Arctic & Antarctica
In 2016, the luxury cruise ship Crystal Serenity transited the Northwest Passage making history and headlines. Its first Canadian stop was the western Arctic town of Ulukhaktok, N.W.T., seen here. (Photo by Elaine Anselmi)

Arctic: A hybrid cruise ship and a call for a ban on Heavy Fuel Oil

The future of Arctic marine transportation could hang on innovation and regulation

There have been moments that signalled a change in how Arctic waters would be used.

There was the 1,600-person cruise ship, the Crystal Serenity, that crossed the Northwest Passage in 2016.

The largest-ever vessel to make this voyage, it did so with much fanfare—and criticism—as the region opened up to a much larger share, and grandiose type, of tourism.

Cruise ship transits through the Canadian Arctic had already doubled between the 2005 and 2006 seasons, but that’s not nearly as flashy as the 13-deck luxury liner moored in Queen’s Bay off Ulukhaktok.

Map of the Arctic Ocean showing the Northwest Passage, the Northern Sea Route and the Northeast Passage. While portions of these routes are currently blocked by sea ice, the Arctic Ocean is soon expected to experience ice-free summers. Image courtesy of NOAA via Wikimedia.

This year, 17 expedition ships visited Pond Inlet on north Baffin Island. The largest among them carried just under 500 passengers.

That was the MS Roald Amundsen: another mark of change on Arctic waters, it was propelled by a hybrid engine.

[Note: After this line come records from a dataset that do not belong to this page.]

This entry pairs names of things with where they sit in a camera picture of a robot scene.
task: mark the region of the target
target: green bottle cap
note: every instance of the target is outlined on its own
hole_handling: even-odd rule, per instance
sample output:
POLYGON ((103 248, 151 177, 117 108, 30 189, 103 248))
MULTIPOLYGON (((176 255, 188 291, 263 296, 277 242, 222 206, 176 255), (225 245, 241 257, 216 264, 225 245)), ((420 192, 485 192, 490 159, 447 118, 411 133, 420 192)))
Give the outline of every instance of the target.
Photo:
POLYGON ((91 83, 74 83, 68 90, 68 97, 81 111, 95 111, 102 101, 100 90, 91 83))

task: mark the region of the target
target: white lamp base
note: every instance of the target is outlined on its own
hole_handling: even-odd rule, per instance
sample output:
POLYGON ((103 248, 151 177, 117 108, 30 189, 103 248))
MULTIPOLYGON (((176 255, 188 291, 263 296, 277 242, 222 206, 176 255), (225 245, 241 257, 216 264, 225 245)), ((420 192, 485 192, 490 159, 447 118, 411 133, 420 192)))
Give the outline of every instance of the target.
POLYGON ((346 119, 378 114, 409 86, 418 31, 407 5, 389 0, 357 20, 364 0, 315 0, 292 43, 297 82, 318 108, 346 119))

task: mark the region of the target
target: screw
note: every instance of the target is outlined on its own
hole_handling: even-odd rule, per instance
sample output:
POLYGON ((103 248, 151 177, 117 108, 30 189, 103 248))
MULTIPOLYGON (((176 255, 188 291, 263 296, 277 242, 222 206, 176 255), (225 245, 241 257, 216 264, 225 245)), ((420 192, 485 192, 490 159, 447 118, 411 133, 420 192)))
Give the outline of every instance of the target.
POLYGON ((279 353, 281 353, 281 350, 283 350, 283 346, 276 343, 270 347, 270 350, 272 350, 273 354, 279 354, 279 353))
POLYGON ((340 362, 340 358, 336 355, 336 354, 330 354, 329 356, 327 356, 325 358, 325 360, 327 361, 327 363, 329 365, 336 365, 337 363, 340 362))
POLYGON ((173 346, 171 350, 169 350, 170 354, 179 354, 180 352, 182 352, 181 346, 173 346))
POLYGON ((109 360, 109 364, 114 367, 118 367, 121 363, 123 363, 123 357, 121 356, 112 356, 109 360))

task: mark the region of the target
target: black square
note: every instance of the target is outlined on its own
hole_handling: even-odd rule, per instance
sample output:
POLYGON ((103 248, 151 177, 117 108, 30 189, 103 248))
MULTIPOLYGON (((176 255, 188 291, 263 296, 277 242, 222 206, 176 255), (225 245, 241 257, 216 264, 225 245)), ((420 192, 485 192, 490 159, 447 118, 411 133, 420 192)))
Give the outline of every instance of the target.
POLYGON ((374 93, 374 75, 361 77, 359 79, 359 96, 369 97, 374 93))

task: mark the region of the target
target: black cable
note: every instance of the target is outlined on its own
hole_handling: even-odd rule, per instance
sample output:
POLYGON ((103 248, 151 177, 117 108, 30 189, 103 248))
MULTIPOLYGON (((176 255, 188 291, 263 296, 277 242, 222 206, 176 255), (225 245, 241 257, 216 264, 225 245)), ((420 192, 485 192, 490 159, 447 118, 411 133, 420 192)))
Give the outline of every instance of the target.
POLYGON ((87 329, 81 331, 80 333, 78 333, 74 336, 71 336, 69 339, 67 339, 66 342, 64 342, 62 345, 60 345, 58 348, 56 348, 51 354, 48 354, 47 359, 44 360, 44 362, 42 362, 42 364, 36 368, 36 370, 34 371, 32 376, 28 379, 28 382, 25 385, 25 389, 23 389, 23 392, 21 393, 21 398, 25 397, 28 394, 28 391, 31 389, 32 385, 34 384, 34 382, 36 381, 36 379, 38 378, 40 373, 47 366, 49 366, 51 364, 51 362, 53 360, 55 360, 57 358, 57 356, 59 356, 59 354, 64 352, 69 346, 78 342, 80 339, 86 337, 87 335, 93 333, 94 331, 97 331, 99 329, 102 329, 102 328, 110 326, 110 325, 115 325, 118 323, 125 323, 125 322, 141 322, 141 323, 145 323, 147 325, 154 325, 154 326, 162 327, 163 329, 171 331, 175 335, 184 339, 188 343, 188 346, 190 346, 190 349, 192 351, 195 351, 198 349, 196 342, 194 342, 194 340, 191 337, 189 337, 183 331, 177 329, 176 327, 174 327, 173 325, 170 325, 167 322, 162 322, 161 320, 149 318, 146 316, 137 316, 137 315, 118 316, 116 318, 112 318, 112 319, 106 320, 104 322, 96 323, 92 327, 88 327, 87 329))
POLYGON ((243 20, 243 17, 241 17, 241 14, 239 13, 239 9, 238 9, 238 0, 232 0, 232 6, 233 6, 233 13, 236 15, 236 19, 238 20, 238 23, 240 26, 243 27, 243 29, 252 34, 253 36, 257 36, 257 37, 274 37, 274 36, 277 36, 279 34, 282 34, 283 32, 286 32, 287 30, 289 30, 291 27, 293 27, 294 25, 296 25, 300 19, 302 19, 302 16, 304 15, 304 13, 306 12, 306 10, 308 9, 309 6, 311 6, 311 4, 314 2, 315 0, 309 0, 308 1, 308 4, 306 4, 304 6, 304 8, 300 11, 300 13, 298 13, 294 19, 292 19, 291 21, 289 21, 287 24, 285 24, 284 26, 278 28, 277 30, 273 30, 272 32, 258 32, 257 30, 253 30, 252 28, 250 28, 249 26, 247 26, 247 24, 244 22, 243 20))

Operated by Hurtigruten, a Norwegian cruise and cargo company, the Roald Amundsen has four diesel engines and two batteries that cut emissions by 20 per cent, according to the company.

And the company has three more retrofits of vessels in the works. But while battery-diesel hybrids work for cruise ships and ferries, longer voyages are still beyond a battery’s store of power.

In the current climate and biodiversity crisis, immediate action is needed from the marine transportation industry, says Andrew Dumbrille, a sustainable shipping expert with World Wildlife Fund–Canada.

“What we’re seeing is there are some operators that are willing to make those commitments and investments,” he said. “But we need more ambition within the industry.”

A low-carbon diet

For cargo ships and many cruise ships, heavy fuel oil remains the economical, popular choice.

HFO is cheap, viscous oil that lingers long after a spill and emits more black carbon than any other fuel type.

Black carbon emissions are a particular concern in the Arctic because, after being emitted, these particles settle on the white polar snow and ice, darkening its surface to absorb more sunlight and speed up the melt.

The impact of black carbon in the Arctic is five times that of its effect in the south, said Dumbrille.

In 2017, 7.6 per cent of all black carbon emissions in Canada—or 2,761 tonnes—came from marine transportation, according to the federal government. Comparatively, air transportation contributed 1.9 per cent—or 704 tonnes.

HFO is currently banned in Antarctic waters because of the environmental impact, and the Arctic Council has called for a similar ban in the North.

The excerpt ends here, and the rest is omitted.